Policy and Regulation News

House GOP Renewing Interest in American Health Care Act

A new amendment to the American Health Care Act add marginal vitality to the pulled GOP-endorsed bill.

AHCA still on the table following a GOP amendment

Source: Thinkstock

By Thomas Beaton

- House Republicans are attempting to keep the American Health Care Act (AHCA) viable by adding a new amendment to the bill prior to Congress taking its spring recess.

GOP lawmakers submitted an amendment to the House of Ways and Means Committee that creates an invisible risk-sharing program as part of the AHCA’s Patient and State Stability Fund (PSSF) program.  

Last month, AHCA was at the center of a turbulent legislative process. Starting in early March, GOP lawmakers proposed the bill which shortly met with stakeholder concern. These concerns include the loss of coverage for 26 million Americans.

Following those concerns, lawmakers added new amendments to the AHCA in an effort to force a House vote. However, the amendments were insufficient to garnering votes or easing stakeholder concerns, and the AHCA was pulled before a vote could take place.

In a last-ditch effort to new interest in the bill, GOP lawmakers have added the new risk-sharing program. The House is back in session on April 25th where the newly amended AHCA’s risk-sharing program will be reviewed.

An invisible risk-sharing program would set aside appropriated funds to be used in covering remaining care costs where an insurer’s premiums are unable to do so. These programs are designed to lower premium costs without sacrificing the quality of payer coverage.

The amendment would allocate $15 billion within the PSSF and HHS would then carry out the invisible risk sharing program by providing payments to health insurers to claims for eligible individuals with the purpose of lowering premiums.

Other unallocated funds within the PSSF are also to be used to help carry out the program.

On an operational level, HHS would consult with healthcare consumers, health insurance issuers, state insurance commissioners, and stakeholders to determine the highest healthcare costs that need assistance.

Individuals who would qualify for the program would be divided into two groups, automatic and voluntary qualification.

If a person has health conditions that automatically qualify them for the program, then she can receive health insurance coverage under automatic qualification.
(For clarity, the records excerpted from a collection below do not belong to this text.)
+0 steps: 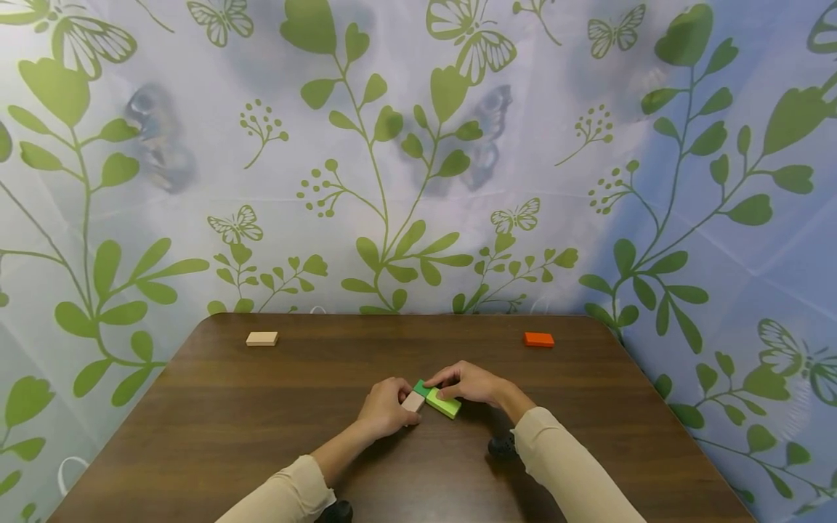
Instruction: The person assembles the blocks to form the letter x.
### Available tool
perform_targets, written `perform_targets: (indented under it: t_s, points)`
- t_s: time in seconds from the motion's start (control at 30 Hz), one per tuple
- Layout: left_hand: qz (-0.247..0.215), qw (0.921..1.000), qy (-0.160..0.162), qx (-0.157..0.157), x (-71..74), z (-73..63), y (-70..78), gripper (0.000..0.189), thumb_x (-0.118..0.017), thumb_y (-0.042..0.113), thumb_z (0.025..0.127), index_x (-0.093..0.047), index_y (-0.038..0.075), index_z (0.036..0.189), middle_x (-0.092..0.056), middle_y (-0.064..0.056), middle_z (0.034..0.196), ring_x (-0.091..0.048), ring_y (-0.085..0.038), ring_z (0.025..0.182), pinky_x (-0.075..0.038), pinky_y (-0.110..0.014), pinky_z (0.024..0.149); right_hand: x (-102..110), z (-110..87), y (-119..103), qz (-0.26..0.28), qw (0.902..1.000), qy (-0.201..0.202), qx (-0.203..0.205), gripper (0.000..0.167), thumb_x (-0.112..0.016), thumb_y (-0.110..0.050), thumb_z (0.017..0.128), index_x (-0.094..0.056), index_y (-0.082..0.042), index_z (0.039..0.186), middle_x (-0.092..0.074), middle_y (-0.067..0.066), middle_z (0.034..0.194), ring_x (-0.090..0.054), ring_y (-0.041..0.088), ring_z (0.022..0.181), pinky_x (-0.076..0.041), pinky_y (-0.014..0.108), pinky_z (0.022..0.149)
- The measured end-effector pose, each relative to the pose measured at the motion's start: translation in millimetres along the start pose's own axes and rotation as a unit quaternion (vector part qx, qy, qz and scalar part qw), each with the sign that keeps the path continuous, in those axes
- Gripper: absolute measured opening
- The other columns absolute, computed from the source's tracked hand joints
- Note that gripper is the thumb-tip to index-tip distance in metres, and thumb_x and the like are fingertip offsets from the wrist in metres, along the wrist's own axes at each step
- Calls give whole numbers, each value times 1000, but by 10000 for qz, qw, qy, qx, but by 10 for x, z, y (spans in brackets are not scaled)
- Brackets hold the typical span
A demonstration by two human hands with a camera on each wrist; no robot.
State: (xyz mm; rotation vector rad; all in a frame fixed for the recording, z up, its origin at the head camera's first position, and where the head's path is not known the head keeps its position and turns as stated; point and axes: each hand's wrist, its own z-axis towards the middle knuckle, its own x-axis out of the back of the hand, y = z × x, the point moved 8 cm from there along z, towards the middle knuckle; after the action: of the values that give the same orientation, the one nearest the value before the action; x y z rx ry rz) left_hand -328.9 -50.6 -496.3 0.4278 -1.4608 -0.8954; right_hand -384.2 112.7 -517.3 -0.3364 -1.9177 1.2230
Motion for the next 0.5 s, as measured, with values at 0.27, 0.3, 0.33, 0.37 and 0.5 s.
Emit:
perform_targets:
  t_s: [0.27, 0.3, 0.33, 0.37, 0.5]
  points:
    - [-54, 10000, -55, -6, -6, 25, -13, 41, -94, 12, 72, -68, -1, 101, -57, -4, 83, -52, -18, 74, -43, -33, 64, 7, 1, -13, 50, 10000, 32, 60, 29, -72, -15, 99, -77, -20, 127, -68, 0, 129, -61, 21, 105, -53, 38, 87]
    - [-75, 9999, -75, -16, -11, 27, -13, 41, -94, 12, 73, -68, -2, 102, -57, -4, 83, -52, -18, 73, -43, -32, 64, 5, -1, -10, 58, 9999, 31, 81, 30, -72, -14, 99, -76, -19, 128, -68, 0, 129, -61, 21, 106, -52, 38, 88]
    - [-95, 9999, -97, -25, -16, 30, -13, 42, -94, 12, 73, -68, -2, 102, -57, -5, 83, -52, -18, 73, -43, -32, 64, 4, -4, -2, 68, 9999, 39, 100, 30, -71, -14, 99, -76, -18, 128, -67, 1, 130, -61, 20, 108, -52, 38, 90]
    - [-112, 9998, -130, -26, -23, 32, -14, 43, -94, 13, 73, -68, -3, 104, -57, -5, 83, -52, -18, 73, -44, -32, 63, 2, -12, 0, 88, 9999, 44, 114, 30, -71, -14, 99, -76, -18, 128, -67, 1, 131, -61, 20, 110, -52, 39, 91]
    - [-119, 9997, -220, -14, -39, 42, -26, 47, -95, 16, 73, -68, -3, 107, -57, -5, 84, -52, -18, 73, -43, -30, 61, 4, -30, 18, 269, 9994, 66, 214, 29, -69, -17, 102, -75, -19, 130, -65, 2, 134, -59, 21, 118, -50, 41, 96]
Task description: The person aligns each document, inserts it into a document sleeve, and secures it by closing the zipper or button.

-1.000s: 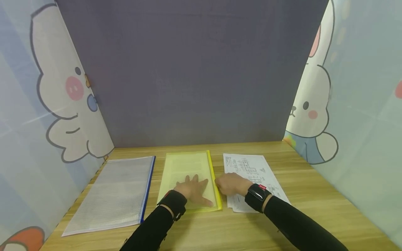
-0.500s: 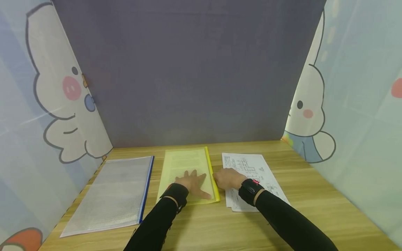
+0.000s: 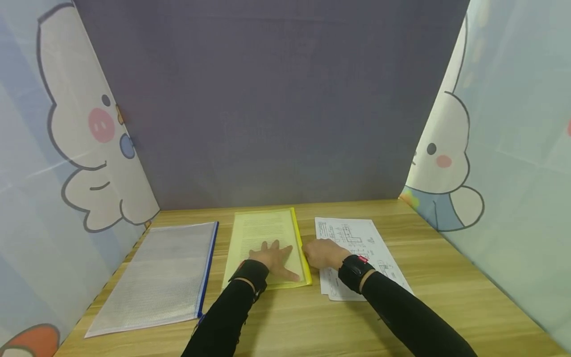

Under voluntary qualification, health insurers can decide whether a person should receive coverage under the risk-sharing program if the person does not have qualifying health conditions.

If enacted, the risk sharing program would go into effect on Jan 1, 2018 and end on December 31, 2026. While the program would be finalized in 2018, states would be required to comply by the year 2020.

The risk-sharing program does not affect the major provisions of the bill that cut spending and funding for federal healthcare programs.

Most notably of these is the provision within the AHCA that includes state limits on Medicaid, which would cut Medicaid expansion for several beneficiaries of the program.

In a later amendment, Medicaid eligibility would be heavily restricted through work, employment, and caretaker verification requirements.  

Other state Medicaid funding programs, such as proposed block grants, also have requirements for eligibility.

On a consumer level, AHCA offers premium tax credits to help pay for health costs, tax and penalty relief from ACA programs, and optional Health Savings Accounts (HSA) used tax-free to help pay for healthcare coverage.